◆ The problem
The answer must be the full listing, repeated exactly.
——————————
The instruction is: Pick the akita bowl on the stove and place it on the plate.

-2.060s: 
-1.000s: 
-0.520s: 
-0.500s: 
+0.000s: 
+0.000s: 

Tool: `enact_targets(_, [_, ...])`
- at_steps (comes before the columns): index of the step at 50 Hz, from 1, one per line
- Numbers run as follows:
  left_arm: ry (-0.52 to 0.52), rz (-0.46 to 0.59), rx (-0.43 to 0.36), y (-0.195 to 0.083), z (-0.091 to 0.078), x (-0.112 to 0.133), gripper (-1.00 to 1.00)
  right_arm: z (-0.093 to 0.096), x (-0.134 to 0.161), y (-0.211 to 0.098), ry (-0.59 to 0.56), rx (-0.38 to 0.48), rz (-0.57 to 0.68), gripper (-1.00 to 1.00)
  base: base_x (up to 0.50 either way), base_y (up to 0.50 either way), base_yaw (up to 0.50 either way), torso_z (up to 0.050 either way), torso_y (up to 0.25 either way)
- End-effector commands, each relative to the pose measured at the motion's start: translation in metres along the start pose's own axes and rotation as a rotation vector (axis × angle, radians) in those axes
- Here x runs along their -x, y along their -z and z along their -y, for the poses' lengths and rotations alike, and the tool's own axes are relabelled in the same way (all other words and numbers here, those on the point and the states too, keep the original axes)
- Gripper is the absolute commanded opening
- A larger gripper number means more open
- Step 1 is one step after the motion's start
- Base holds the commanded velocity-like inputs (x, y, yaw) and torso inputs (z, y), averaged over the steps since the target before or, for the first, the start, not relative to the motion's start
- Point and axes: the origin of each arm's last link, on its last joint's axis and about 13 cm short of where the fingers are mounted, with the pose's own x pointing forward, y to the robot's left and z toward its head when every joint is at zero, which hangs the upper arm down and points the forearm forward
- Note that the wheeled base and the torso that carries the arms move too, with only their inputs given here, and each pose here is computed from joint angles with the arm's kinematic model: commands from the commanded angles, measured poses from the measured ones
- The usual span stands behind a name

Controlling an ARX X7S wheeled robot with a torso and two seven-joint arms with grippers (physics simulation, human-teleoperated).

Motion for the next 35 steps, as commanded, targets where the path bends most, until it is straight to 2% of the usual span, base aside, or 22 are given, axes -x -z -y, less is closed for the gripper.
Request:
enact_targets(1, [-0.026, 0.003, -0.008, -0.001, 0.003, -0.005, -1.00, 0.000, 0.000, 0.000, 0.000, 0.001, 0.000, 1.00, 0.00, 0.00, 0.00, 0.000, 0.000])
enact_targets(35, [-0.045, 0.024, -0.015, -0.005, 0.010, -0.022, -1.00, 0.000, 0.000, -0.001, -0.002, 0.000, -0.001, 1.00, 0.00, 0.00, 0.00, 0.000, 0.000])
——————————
◆ Expected answer
The instruction is: Pick the akita bowl on the stove and place it on the plate.

-2.060s: 
-1.000s: 
-0.520s: 
-0.500s: 
+0.000s: 
+0.000s: 

Tool: `enact_targets(_, [_, ...])`
- at_steps (comes before the columns): index of the step at 50 Hz, from 1, one per line
- Numbers run as follows:
  left_arm: ry (-0.52 to 0.52), rz (-0.46 to 0.59), rx (-0.43 to 0.36), y (-0.195 to 0.083), z (-0.091 to 0.078), x (-0.112 to 0.133), gripper (-1.00 to 1.00)
  right_arm: z (-0.093 to 0.096), x (-0.134 to 0.161), y (-0.211 to 0.098), ry (-0.59 to 0.56), rx (-0.38 to 0.48), rz (-0.57 to 0.68), gripper (-1.00 to 1.00)
  base: base_x (up to 0.50 either way), base_y (up to 0.50 either way), base_yaw (up to 0.50 either way), torso_z (up to 0.050 either way), torso_y (up to 0.25 either way)
- End-effector commands, each relative to the pose measured at the motion's start: translation in metres along the start pose's own axes and rotation as a rotation vector (axis × angle, radians) in those axes
- Here x runs along their -x, y along their -z and z along their -y, for the poses' lengths and rotations alike, and the tool's own axes are relabelled in the same way (all other words and numbers here, those on the point and the states too, keep the original axes)
- Gripper is the absolute commanded opening
- A larger gripper number means more open
- Step 1 is one step after the motion's start
- Base holds the commanded velocity-like inputs (x, y, yaw) and torso inputs (z, y), averaged over the steps since the target before or, for the first, the start, not relative to the motion's start
- Point and axes: the origin of each arm's last link, on its last joint's axis and about 13 cm short of where the fingers are mounted, with the pose's own x pointing forward, y to the robot's left and z toward its head when every joint is at zero, which hangs the upper arm down and points the forearm forward
- Note that the wheeled base and the torso that carries the arms move too, with only their inputs given here, and each pose here is computed from joint angles with the arm's kinematic model: commands from the commanded angles, measured poses from the measured ones
- The usual span stands behind a name

Controlling an ARX X7S wheeled robot with a torso and two seven-joint arms with grippers (physics simulation, human-teleoperated).

Motion for the next 35 steps, as commanded, targets where the path bends most, until it is straight to 2% of the usual span, base aside, or 22 are given, axes -x -z -y, less is closed for the gripper.
Request:
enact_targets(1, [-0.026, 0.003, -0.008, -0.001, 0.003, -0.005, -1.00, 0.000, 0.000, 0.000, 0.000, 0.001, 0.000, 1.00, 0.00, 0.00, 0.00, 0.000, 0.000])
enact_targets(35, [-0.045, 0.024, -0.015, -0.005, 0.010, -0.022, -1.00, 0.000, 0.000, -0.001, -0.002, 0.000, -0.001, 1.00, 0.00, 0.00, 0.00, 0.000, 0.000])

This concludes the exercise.